NEW! FuggBit device now available for pre-order

I am delighted to announce that my research lab is now releasing beta versions of a tracking device for mental fitness. Similar to other tracking devices this one is collecting data about your activity throughout the day. You can share the data via your smartphone with your family and friends and of course with your therapist. The idea being that with measurable data you will increase your awareness and be more likely to change your thinking and behaviour.

Lets go right in and find out more about many useful features. The integrated microphone enables you to count the total amount of words spoken in a day. If you want to improve your listening skills, then start by talking less.
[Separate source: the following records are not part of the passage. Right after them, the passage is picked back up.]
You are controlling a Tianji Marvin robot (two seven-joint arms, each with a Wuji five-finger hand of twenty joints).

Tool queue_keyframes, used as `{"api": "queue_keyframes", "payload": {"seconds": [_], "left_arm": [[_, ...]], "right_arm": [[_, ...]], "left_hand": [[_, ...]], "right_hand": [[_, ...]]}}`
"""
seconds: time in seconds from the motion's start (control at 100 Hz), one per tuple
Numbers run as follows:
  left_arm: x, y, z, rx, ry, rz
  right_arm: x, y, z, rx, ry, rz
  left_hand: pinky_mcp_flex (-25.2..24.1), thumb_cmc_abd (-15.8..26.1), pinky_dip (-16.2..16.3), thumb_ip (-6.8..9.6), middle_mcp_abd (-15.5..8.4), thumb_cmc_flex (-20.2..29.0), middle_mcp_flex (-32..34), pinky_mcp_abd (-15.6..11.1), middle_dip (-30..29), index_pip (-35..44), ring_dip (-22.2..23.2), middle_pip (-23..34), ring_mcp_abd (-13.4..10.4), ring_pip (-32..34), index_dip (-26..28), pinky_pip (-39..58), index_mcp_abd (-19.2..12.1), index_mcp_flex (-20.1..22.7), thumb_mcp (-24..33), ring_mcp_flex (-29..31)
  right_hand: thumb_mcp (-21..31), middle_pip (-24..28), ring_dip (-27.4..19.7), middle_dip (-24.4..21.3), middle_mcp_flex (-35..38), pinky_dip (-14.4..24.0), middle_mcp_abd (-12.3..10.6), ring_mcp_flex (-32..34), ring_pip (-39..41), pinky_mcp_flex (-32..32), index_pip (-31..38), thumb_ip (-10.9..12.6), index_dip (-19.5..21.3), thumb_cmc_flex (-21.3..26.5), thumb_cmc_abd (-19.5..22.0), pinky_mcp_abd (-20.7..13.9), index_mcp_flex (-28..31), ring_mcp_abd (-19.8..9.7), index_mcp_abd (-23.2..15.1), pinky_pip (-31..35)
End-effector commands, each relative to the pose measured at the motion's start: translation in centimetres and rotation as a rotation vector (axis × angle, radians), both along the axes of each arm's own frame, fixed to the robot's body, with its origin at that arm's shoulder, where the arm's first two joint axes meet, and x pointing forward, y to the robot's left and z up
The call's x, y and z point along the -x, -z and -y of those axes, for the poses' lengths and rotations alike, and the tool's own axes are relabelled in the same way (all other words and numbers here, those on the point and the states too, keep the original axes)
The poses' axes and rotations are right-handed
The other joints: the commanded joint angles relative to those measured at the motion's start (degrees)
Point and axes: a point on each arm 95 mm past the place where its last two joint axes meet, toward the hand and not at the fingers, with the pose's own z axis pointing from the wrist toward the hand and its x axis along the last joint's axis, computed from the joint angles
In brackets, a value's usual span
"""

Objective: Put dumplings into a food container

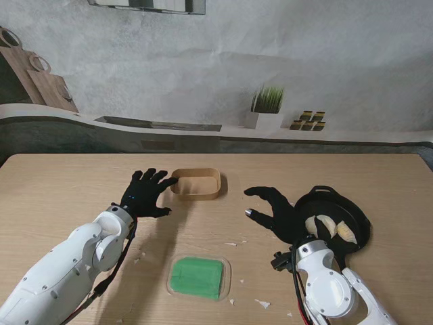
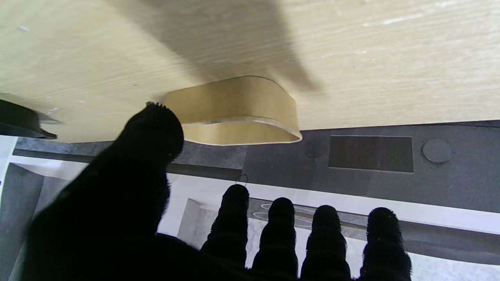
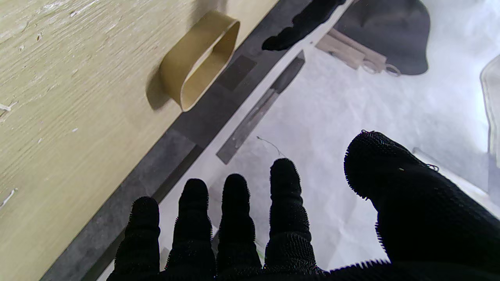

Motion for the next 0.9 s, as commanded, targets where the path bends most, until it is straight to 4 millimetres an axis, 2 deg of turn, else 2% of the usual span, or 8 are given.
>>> {"api": "queue_keyframes", "payload": {"seconds": [0.0, 0.11, 0.45, 0.63, 0.74, 0.77, 0.84, 0.89], "left_arm": [[-0.9, -0.3, 0.4, 0.014, -0.014, -0.004], [-2.1, 0.3, 0.7, -0.014, -0.016, -0.004], [-5.3, 1.9, 2.4, -0.071, -0.015, -0.039], [-5.9, 2.8, 3.1, -0.095, -0.007, -0.059], [-6.1, 3.5, 3.3, -0.07, 0.006, -0.055], [-6.2, 3.7, 3.4, -0.065, 0.013, -0.054], [-6.3, 4.2, 3.6, -0.059, 0.027, -0.048], [-6.4, 4.5, 3.8, -0.049, 0.035, -0.044]], "right_arm": [[0.3, 0.0, -0.3, -0.005, -0.009, -0.004], [0.3, -0.1, -0.1, -0.004, -0.002, 0.001], [0.2, -0.1, 0.3, -0.006, 0.02, 0.008], [0.0, -0.2, 0.7, -0.011, 0.035, 0.018], [0.0, -0.2, 0.7, -0.012, 0.042, 0.024], [0.0, -0.2, 0.8, -0.01, 0.043, 0.024], [0.0, -0.3, 0.8, -0.01, 0.047, 0.029], [0.0, -0.3, 0.9, -0.009, 0.05, 0.038]], "left_hand": [[-0.9, -2.2, 1.0, 1.27, -1.9, -0.4, -2.0, -0.8, 1.0, -0.9, 0.7, -1.7, -0.9, -1.6, -0.6, -2.5, -2.5, -2.2, 1.8, -2.6], [-0.8, -3.8, 1.4, 0.41, -2.0, -1.0, -2.2, -0.6, 2.1, 0.1, 1.1, -2.6, -0.6, -1.8, -0.2, -3.5, -3.5, -0.9, 4.4, -2.7], [-0.9, -4.9, 1.7, 0.16, -2.3, 0.2, -2.0, -0.7, 2.5, 3.5, 1.4, -2.7, -0.5, -1.8, 1.4, -4.4, -6.7, 3.3, 6.7, -2.6], [-0.8, -4.0, 2.3, -0.12, -2.4, 0.7, -1.4, -0.5, 2.8, 14.1, 2.1, -1.2, -0.5, -1.0, 7.4, -5.2, -8.0, 9.1, 8.8, -2.4], [-0.5, -2.8, 2.9, -0.1, -2.1, 3.2, 0.3, -0.6, 3.9, 23.4, 3.4, 3.6, -0.6, 2.2, 13.0, -3.9, -8.6, 14.8, 11.0, -1.3], [-0.4, -2.6, 2.4, -0.26, -3.3, 3.6, 0.8, -0.5, 3.7, 24.9, 3.3, 5.3, -0.6, 2.8, 14.1, -3.9, -8.8, 16.2, 11.6, -1.1], [-0.4, -4.6, 1.6, -3.35, -3.5, 7.1, 1.2, -0.4, 3.6, 28.7, 3.3, 10.0, -0.6, 4.8, 14.9, -3.4, -9.9, 19.5, 9.5, -0.7], [-0.3, -5.5, 1.1, -3.66, -3.9, 10.9, 2.1, -0.5, 4.6, 32.8, 3.2, 14.9, -0.8, 6.7, 13.6, -2.5, -10.5, 21.7, 6.4, -0.3]], "right_hand": [[1.0, 0.2, -0.1, -0.3, 0.1, 0.1, 0.1, -1.1, 0.5, -0.4, 0.0, 2.5, -0.7, -0.4, -0.9, -1.3, 0.2, -1.3, -1.8, -0.8], [1.0, 0.3, -0.1, -0.3, 0.3, 0.1, 0.2, -1.0, 0.5, -0.4, -0.1, 2.5, -0.7, -0.3, -0.9, -1.3, 0.4, -1.2, -1.8, -0.8], [1.1, 0.3, -0.1, -0.2, 0.3, 0.2, 0.2, -1.1, 0.5, -0.4, -0.1, 2.5, -0.6, -0.3, -0.9, -1.3, 0.8, -1.3, -1.7, -0.8], [1.2, 0.4, -0.1, -0.2, 0.3, 0.3, 0.1, -1.2, 0.5, -0.5, 0.0, 2.5, -0.5, -0.3, -0.8, -1.4, 1.0, -1.3, -1.5, -0.7], [1.6, 0.6, 0.0, -0.1, 0.7, 0.3, 0.1, -1.1, 0.7, -0.4, 0.2, 2.6, -0.4, 0.5, -1.5, -1.4, 1.5, -1.2, -1.4, -0.7], [1.8, 0.6, 0.0, -0.1, 0.7, 0.3, -0.1, -1.1, 0.8, -0.4, 0.2, 2.6, -0.4, 0.6, -1.6, -1.4, 1.6, -1.3, -1.5, -0.7], [2.0, 0.8, 0.1, 0.0, 1.2, 0.4, -0.7, -1.1, 0.9, -0.3, 0.3, 2.5, -0.3, 0.9, -1.8, -1.4, 1.9, -1.4, -1.6, -0.6], [2.2, 0.9, 0.2, 0.0, 1.6, 0.4, -1.0, -0.9, 1.1, -0.2, 0.3, 2.5, -0.3, 1.1, -2.0, -1.3, 2.1, -1.4, -1.5, -0.5]]}}
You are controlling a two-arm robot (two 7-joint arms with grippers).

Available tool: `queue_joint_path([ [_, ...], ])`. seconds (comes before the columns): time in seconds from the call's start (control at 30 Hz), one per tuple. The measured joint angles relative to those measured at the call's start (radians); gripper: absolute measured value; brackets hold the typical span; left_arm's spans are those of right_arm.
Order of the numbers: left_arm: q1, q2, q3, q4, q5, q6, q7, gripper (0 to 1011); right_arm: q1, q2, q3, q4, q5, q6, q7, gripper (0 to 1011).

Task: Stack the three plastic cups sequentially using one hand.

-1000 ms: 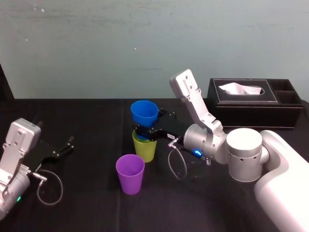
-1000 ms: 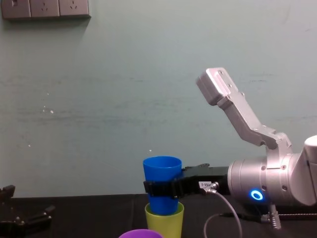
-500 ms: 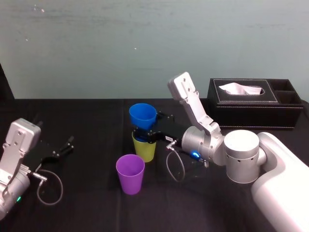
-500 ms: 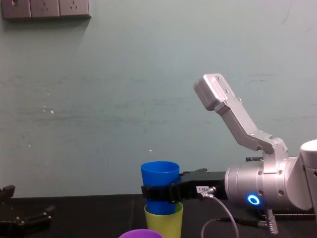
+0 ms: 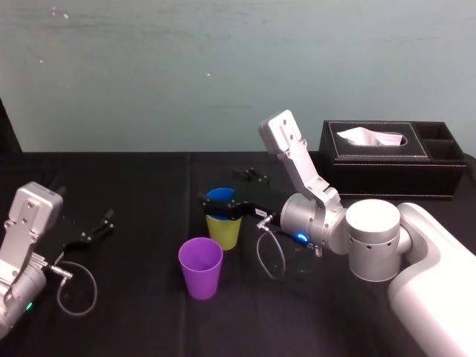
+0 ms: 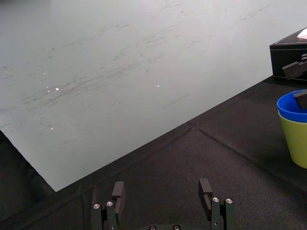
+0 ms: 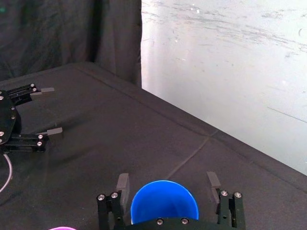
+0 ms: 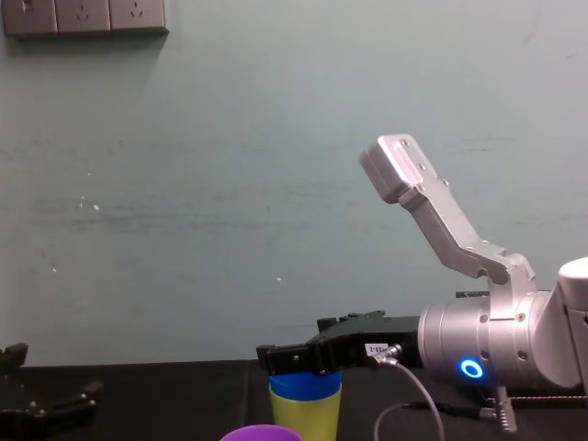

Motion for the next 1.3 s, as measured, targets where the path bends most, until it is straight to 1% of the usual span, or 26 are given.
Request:
queue_joint_path([
  [0.53, 0.000, 0.000, 0.000, 0.000, 0.000, 0.000, 0.000, 1000, -0.001, 0.001, 0.000, -0.002, -0.001, 0.000, -0.001, 1002],
  [0.63, 0.000, 0.000, 0.000, 0.000, 0.000, 0.000, 0.000, 1000, -0.010, 0.005, 0.001, -0.016, -0.007, 0.000, -0.009, 1002],
  [0.83, 0.000, 0.000, 0.000, 0.000, 0.000, 0.000, 0.000, 1000, -0.047, 0.031, 0.015, -0.084, -0.017, -0.012, -0.028, 1002],
  [0.93, 0.000, 0.000, 0.000, 0.000, 0.000, 0.000, 0.000, 1000, -0.081, 0.057, 0.024, -0.140, -0.030, -0.031, -0.039, 1002],
  [1.03, 0.000, 0.000, 0.000, 0.000, 0.000, 0.000, 0.000, 1000, -0.101, 0.072, 0.031, -0.170, -0.033, -0.035, -0.041, 1002],
  [1.2, 0.000, 0.000, 0.000, 0.000, 0.000, 0.000, 0.000, 1000, -0.148, 0.109, 0.047, -0.242, -0.028, -0.022, -0.033, 1002],
  [1.3, 0.000, 0.000, 0.000, 0.000, 0.000, 0.000, 0.000, 1000, -0.167, 0.128, 0.053, -0.275, -0.019, -0.001, -0.022, 1002],
])
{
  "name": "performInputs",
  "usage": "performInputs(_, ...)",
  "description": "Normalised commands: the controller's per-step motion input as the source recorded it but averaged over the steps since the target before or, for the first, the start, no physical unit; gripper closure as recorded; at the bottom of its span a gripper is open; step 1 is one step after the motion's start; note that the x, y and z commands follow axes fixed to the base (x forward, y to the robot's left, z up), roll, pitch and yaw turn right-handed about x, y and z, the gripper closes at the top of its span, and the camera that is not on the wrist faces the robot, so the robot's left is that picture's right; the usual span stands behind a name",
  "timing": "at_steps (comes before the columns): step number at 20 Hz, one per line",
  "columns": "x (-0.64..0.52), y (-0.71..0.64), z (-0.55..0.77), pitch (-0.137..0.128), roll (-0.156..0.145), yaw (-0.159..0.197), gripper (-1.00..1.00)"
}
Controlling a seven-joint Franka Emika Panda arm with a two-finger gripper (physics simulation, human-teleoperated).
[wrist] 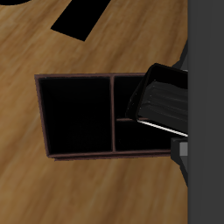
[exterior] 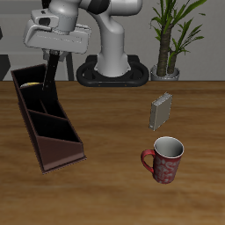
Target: Place the white-yellow mug into the right desk caddy's right compartment and place the black book into the right desk caddy's back compartment
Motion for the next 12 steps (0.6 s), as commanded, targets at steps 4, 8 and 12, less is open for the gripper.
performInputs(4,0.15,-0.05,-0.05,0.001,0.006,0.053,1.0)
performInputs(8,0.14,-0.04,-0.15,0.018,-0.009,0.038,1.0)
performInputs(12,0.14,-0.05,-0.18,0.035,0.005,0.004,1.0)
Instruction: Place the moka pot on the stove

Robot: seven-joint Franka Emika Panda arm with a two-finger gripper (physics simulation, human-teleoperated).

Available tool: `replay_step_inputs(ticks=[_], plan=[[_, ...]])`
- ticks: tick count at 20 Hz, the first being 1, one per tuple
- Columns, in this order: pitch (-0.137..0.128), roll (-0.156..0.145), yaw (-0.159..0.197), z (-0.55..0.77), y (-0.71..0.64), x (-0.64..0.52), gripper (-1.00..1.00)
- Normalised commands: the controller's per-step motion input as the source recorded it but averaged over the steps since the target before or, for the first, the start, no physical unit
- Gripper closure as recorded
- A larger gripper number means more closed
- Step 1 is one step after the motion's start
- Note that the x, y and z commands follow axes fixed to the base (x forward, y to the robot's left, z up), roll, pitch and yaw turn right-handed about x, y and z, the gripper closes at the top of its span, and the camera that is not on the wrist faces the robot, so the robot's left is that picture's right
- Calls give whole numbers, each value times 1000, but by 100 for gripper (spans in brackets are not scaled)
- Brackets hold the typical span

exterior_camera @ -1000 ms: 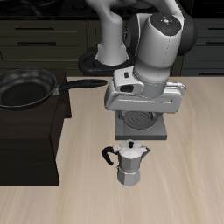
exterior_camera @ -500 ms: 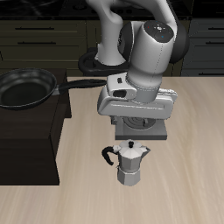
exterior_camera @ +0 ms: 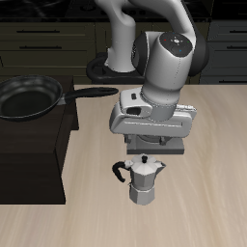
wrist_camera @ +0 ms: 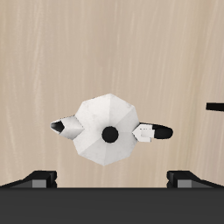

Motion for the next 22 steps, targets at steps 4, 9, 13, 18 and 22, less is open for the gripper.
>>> replay_step_inputs(ticks=[4, 9, 13, 18, 22], plan=[[8, 4, 13, -135, 77, 18, -100], [12, 11, 18, -163, 83, 17, -100], [17, -6, -5, -139, 14, 47, -100], [20, 5, -10, -133, 54, -27, -100], [11, -7, 3, -111, -73, 10, -100]])
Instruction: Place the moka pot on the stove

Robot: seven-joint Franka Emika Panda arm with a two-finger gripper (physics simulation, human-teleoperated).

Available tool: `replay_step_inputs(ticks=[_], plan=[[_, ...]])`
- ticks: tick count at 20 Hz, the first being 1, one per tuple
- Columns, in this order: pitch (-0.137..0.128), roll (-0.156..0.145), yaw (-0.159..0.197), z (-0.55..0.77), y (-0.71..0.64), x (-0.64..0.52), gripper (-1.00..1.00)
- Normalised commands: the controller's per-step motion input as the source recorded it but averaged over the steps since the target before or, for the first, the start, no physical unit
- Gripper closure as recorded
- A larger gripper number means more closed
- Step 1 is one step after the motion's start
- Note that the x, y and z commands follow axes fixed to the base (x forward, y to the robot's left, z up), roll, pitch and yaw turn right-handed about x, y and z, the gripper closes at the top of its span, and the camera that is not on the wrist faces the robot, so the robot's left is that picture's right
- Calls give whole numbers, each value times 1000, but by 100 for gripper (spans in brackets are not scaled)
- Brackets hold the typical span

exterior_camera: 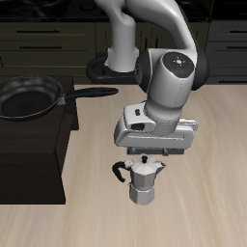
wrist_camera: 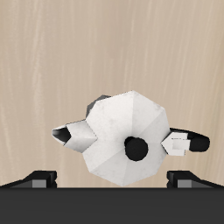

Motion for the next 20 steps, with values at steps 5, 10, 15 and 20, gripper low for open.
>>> replay_step_inputs(ticks=[5, 10, 15, 20], plan=[[20, -20, -3, -112, -155, 54, -100], [5, -7, -10, -38, -28, 22, -100], [23, 3, -15, -138, 35, -60, -100], [21, 10, -11, -146, 48, -9, -100]])
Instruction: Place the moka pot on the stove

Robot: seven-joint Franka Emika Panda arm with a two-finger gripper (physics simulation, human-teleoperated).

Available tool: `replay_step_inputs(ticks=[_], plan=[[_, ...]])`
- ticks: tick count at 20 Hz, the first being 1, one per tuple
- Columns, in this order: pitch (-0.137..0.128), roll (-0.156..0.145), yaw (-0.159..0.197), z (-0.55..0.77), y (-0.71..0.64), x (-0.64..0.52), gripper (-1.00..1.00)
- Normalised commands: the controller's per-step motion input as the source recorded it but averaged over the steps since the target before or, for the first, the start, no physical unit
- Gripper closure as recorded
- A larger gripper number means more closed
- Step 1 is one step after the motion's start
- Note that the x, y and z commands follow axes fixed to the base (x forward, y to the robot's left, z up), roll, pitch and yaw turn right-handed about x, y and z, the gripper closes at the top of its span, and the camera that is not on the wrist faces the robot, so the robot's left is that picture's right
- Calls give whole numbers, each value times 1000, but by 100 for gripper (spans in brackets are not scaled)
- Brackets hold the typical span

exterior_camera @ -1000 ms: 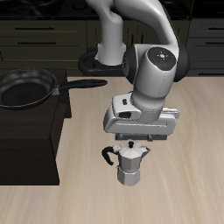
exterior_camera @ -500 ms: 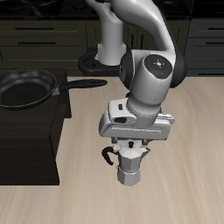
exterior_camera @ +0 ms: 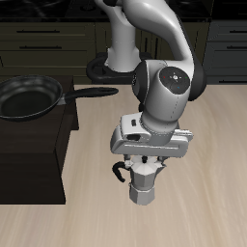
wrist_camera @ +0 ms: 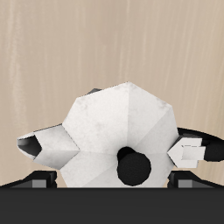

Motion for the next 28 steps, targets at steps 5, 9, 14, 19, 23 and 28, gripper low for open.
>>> replay_step_inputs(ticks=[5, 9, 14, 19, 23, 28], plan=[[21, -10, 6, -164, -90, 23, -100], [33, -21, -21, -194, -178, 54, -100], [44, 12, 25, -269, -26, 64, -100], [-14, -5, -5, -2, -25, 2, 100], [-30, -18, 24, 140, -103, 17, 100], [-36, 4, 6, 192, -8, -27, 100]])
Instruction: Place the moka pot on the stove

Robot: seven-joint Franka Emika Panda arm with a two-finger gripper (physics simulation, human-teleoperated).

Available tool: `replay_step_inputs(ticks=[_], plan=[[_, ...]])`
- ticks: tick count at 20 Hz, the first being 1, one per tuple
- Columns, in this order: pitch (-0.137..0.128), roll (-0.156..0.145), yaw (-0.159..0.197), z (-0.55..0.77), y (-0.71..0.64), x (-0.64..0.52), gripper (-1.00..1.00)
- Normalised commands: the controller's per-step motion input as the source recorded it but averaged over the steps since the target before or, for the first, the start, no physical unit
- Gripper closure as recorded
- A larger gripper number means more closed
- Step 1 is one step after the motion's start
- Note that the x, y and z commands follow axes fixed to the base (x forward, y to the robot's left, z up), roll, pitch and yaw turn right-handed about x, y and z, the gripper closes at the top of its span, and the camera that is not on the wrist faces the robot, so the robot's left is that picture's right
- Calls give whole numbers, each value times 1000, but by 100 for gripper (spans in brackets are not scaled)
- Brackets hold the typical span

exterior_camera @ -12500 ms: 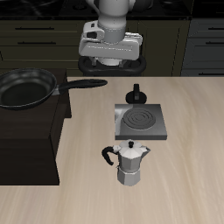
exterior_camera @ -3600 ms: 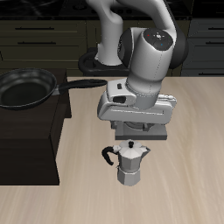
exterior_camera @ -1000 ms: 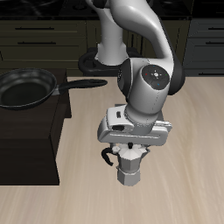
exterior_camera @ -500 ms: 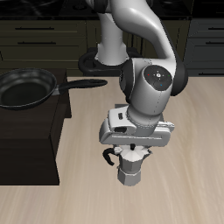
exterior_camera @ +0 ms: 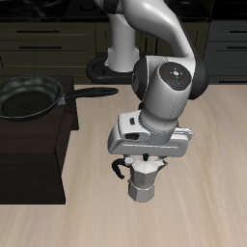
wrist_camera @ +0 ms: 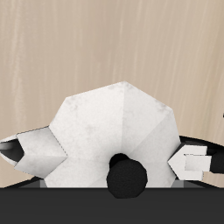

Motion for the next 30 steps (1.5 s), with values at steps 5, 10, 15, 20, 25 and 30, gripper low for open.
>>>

The app will also indicate the total amount of swear-words and the percentage in relation to your overall verboseness. As rule of thumb: venting the occasional tension by swearing can keep you sane, while the week on week trend should point downwards. 

In ‘sensitive’ mode you can track the number of self-disclosures, I statements and constructive feedbacks (given on request only). The word detector in the microphone is connected to the motion sensor on your wrist. Hence, some standard reports will automatically combine the words counted with correlating hand-gestures like hugging, padding, caressing and hand-holding.

The newly developed finger-pointing index (see below) allows for better transparency on when you acted agressively or made a push-over out of yourself. It detects typical motion of your index finger, back-paddling, nervous scratching of your forehead and interprets fast steps as ‘running away from responsibility’. 

 finger-pointing  assertiveness psychology 
The function that allows for small electro-shocks as immediate feedback embedded in the device is planned for the next generation. The idea is to help people prevent from stupid and unnessessary behaviour – like the compulsion to give advice or to compare themselves to others. Here – in addition to some ethical challenges – it proves difficult for state-of-the-art sensors to differentiate between well-meant and unsolicited advice.